Many societies celebrate their scientists. Some lionise them. Hungary is the latter: a small nation of 10 million people, Budapest is its political, industrial and commercial locus, a city of impressive architecture, which occupies both banks of the river Danube. It is the sixth-largest city of the European Union and, at the start of the third millennium, is again taking a leading role in science.
In November 2005, the city hosted the World Science Forum, a gathering of some 500 scientists, political decision-makers and corporations from 80 countries. Backed by the United Nations, the three-day gathering was hosted by the Hungarian Academy of Sciences and enthusiastically supported by the Hungarian government.
“Mankind has successfully created international institutions to address issues of global commercial and financial matters, but failed to establish effective international organisations to solve problems threatening civilisation, like global warming,” Ferenc Gyurcsány, the host nation’s youthful prime minister, told attendees seated in the splendour of the neo-Gothic parliament building on the banks of the Danube.
“National governments and institutions alone cannot meet the demands of these global challenges; challenges which threaten us and which we human beings may have caused,” he continued.
“Who are we? Do humans have a limited capacity to work together in peace and harmony? ... Perhaps we have lost sight of what is important and what is right. Science should not exist for itself only ... it must help us find the answers.”

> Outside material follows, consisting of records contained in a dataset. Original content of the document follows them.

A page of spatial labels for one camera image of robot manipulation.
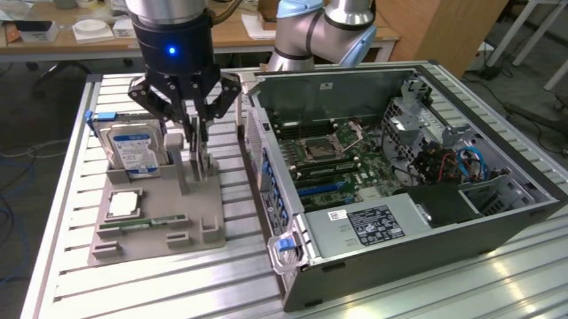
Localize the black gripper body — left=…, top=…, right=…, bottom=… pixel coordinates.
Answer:
left=132, top=9, right=220, bottom=116

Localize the black NVIDIA graphics card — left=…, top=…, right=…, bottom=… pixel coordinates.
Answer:
left=188, top=112, right=213, bottom=183

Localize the blue expansion slot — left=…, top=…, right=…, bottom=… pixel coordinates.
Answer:
left=295, top=181, right=348, bottom=197

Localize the wooden desk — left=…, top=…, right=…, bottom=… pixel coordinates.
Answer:
left=0, top=0, right=399, bottom=72

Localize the small white carton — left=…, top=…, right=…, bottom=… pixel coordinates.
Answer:
left=111, top=18, right=136, bottom=39

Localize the hard disk in blue caddy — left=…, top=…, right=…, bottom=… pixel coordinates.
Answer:
left=82, top=109, right=172, bottom=180

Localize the white paper stack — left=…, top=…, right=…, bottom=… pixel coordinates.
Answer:
left=240, top=13, right=279, bottom=41

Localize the white round dish on box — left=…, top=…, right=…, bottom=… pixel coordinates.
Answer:
left=70, top=19, right=116, bottom=45

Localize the CPU socket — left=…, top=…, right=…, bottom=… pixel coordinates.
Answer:
left=300, top=136, right=344, bottom=161

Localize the metal socket cover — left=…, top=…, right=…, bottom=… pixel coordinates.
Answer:
left=331, top=119, right=366, bottom=151

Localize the white box with dark lid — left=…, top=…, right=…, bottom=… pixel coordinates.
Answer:
left=14, top=20, right=60, bottom=43

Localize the installed RAM stick with labels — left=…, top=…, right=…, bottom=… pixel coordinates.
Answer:
left=292, top=161, right=358, bottom=174

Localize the silver CPU chip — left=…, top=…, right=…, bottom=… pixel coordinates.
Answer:
left=109, top=192, right=140, bottom=217

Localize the orange packet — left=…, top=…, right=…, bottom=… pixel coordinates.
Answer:
left=0, top=25, right=22, bottom=46

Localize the green RAM stick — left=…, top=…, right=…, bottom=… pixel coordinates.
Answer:
left=98, top=215, right=187, bottom=231

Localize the green motherboard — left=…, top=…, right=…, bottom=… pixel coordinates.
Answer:
left=268, top=111, right=402, bottom=213

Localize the metal disk bay cage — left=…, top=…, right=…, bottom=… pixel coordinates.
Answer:
left=380, top=78, right=445, bottom=157

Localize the grey plastic parts rack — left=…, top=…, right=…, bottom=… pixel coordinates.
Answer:
left=88, top=132, right=225, bottom=268

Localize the grey power supply unit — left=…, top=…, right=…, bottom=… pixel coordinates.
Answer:
left=303, top=194, right=434, bottom=260

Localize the wooden cabinet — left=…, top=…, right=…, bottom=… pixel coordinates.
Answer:
left=376, top=0, right=509, bottom=79

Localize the black power adapter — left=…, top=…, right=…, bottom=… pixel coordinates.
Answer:
left=477, top=64, right=505, bottom=81

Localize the dark grey open PC case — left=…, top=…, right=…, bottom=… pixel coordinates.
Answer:
left=233, top=61, right=562, bottom=313

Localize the small metal disk bay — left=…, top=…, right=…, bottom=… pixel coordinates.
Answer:
left=455, top=172, right=536, bottom=217

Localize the cable along robot arm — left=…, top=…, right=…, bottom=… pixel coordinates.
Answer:
left=207, top=0, right=244, bottom=26

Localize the black wire bundle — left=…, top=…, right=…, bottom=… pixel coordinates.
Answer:
left=407, top=149, right=445, bottom=185

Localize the red wire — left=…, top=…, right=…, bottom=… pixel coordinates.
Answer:
left=437, top=151, right=458, bottom=182

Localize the blue wire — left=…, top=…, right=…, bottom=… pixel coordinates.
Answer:
left=458, top=148, right=490, bottom=183

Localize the white table frame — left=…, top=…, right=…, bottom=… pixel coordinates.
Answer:
left=485, top=0, right=568, bottom=91

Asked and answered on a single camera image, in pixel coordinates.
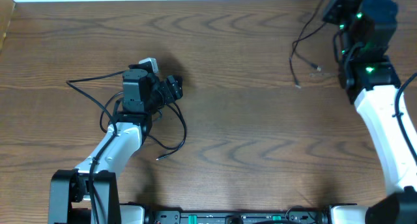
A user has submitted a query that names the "black USB cable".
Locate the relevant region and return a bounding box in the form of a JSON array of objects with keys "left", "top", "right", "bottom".
[
  {"left": 288, "top": 0, "right": 332, "bottom": 89},
  {"left": 99, "top": 92, "right": 188, "bottom": 161}
]

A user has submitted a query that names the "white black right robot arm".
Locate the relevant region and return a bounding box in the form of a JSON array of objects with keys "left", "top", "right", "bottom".
[{"left": 321, "top": 0, "right": 416, "bottom": 223}]

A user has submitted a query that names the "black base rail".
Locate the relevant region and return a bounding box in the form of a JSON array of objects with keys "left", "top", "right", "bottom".
[{"left": 144, "top": 208, "right": 331, "bottom": 224}]

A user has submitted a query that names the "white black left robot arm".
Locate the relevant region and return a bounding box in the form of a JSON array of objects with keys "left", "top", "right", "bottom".
[{"left": 48, "top": 68, "right": 183, "bottom": 223}]

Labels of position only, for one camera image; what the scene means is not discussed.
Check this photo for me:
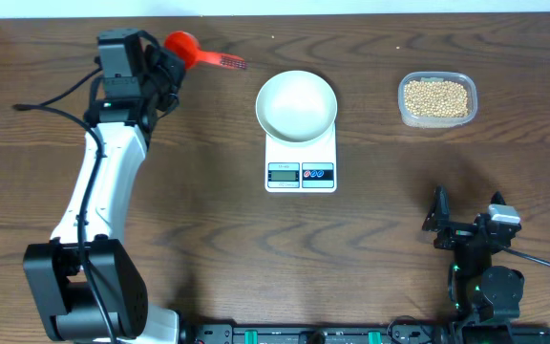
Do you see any red measuring scoop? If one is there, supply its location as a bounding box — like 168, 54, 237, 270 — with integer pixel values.
164, 31, 247, 70

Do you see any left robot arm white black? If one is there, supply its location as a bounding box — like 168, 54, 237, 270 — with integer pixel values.
23, 29, 192, 343

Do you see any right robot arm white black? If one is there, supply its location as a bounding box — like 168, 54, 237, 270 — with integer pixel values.
422, 186, 525, 344

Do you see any white bowl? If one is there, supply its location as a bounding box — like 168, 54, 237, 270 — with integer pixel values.
255, 71, 338, 145

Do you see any white digital kitchen scale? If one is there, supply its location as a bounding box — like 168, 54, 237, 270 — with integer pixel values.
264, 124, 338, 193

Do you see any clear plastic container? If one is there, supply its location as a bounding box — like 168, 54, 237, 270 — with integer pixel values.
398, 72, 478, 129

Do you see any soybeans pile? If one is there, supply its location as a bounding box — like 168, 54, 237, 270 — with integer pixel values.
403, 80, 469, 118

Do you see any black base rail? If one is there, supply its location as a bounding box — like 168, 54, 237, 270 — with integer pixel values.
179, 323, 550, 344

It was one of the many stirring presentations heard in the hallowed chamber of the parliament – a gilded hall of marble, ornate reliefs and arches, carved stone and gold leaf with Renaissance and baroque influences – although most of the conference’s daily sessions had taken place in the nearby Hungarian Academy of Sciences, an equally impressive historic building replete with 17th- and 18th-century artworks celebrating the country’s many scientists: its 12 Nobel Prize winners and many other innovators and thinkers who have made significant contributions to world knowledge.
Until visiting Budapest, I’d not known that Hungary has been a powerhouse of science over the years, despite its small size. Invited to speak in my capacity as president of the World Federation of Science Journalists, it only dawned on me after I had arrived in the country what the Hungarians were trying to achieve: a science equivalent of the annual World Economic Forum in Davos, Switzerland.
Davos is a place where the world’s financially rich and powerful meet, share ideas and discuss the way forward. The Hungarians were trying to create a similar milieu, an event at which the heavy hitters of science gather to chart the future.
It’s a noble initiative and a grand ambition. Did it succeed? Not really: many of those who came to Budapest had impressive-sounding titles, but lacked the gravitas that would make the meeting a real summit of science.
But I think the Hungarians are onto something: a meeting of the best scientific minds, once every two years, to discuss the global challenges facing humanity and propose solutions, is bound to produce real results. In these challenging times – when political leaders, business people and citizens are faced with complex issues that often require expert knowledge – a summit of science could provide guidance.
It would be unfair to judge the World Science Forum based on this gathering, only its second. The first Davos meetings in the 1970s must have seemed equally tentative. But given time, and continued enthusiastic support of the type displayed, it could one day amount to something significant.